If asynchronous, the session should begin with an on-screen health and liability disclaimer. An example disclaimer can contain the following languages:
Any fitness activity can present a potential health risk. To avoid and avoid injury, a doctor should be consulted before starting any exercise program. Make sure the area you are exercising in is suitable for physical exertion. If you use [name of instructor’s] Videos and / or take part in virtual classes, perform exercises at your own risk. [Name of instructor] is not responsible or liable for any injury or damage you suffer as a result of your participation. If you experience nausea, shortness of breath, drowsiness, irregular heartbeat, or any other health problem, stop exercising immediately and seek medical advice.
When a class is delivered synchronously, similar messages regarding health and liability should be sent to all participants. In an optimal situation, a virtual fitness class is conducted in such a way that each participating participant can sign a disclaimer or agree to the terms and conditions before proceeding to the class. This disclaimer should contain a language similar to that specified above.
If it is not possible to provide a disclaimer for each participant to sign or acknowledge receipt prior to joining a class, it is important to provide an oral disclaimer at the beginning of the session.
Instructors should always begin each session with clearly expressed comments for all participants to remind themselves of:
- The importance for participants to get medical approval before starting any exercise program
- The level of class experience offered in this session
- Physical space, equipment, and shoes / clothing required to attend class safely, and a reminder of proper hydration
- Safety and wellbeing are the most important elements of the class
These memories should not be “glossed over” as a mere formality or worked through quickly. They should be highlighted as important and the instructor should consider creating a script to read at the beginning of each class. In addition to this information at the beginning of a course, the instructor should regularly remind participants during the session of the importance of maintaining health and safety while attending. This is especially important for meetings that are longer than 20 minutes and / or arrive late when the initial verbal disclaimer is overlooked. Participants are the ones who take the risk of attending, but the instructor must consistently remind them of best practices to ensure health and safety while attending. While it is certainly important for the instructor to disseminate information and provide inspiration, they must also remind participants that it is their responsibility to know their own physical limits.

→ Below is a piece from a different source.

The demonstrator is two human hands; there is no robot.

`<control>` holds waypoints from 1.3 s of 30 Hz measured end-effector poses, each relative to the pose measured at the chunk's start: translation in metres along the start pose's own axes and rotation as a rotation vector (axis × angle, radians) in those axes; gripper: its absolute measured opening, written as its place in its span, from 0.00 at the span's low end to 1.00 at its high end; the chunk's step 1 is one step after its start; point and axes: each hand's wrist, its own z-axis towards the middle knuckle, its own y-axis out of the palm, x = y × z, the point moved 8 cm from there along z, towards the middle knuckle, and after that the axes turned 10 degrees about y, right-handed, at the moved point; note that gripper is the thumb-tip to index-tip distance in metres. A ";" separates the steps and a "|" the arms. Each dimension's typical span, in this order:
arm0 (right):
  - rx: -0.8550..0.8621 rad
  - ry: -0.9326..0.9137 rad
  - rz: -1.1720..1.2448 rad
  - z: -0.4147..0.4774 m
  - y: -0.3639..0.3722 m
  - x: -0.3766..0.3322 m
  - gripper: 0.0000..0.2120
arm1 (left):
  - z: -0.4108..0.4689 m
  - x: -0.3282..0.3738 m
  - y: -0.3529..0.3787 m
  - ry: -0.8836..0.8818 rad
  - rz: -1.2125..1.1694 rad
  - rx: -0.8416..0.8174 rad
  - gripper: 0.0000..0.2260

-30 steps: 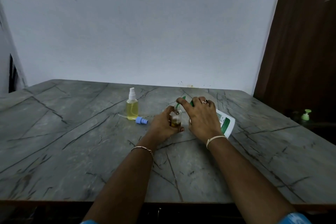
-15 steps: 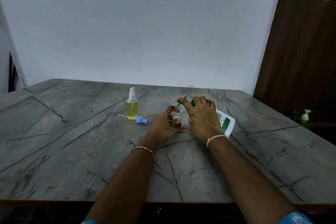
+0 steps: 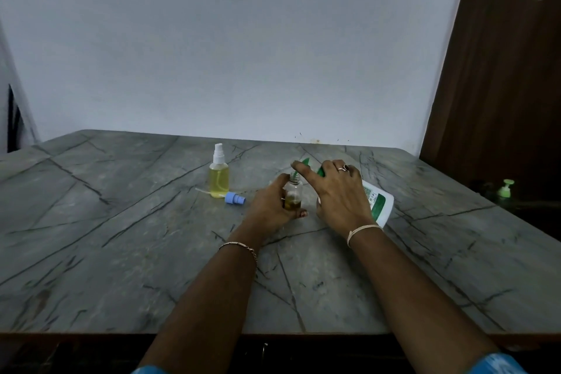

Group fitness has evolved to take into account the increased use of technology for distance learning. While technology can change attitudes, it remains important to understand and adhere to the correct risk management practices to reduce student injury and limit instructor liability. Effective instructors know and adhere to their specific areas of expertise and work diligently to create a safe environment in which participants can maximize their health benefits while minimizing instructor̵
ACE provides this information for educational purposes, to provide you with general information and understanding, and not to provide specific legal advice. This should not be used as a substitute for legal advice. We recommend that you consult a professional legal advisor in your location.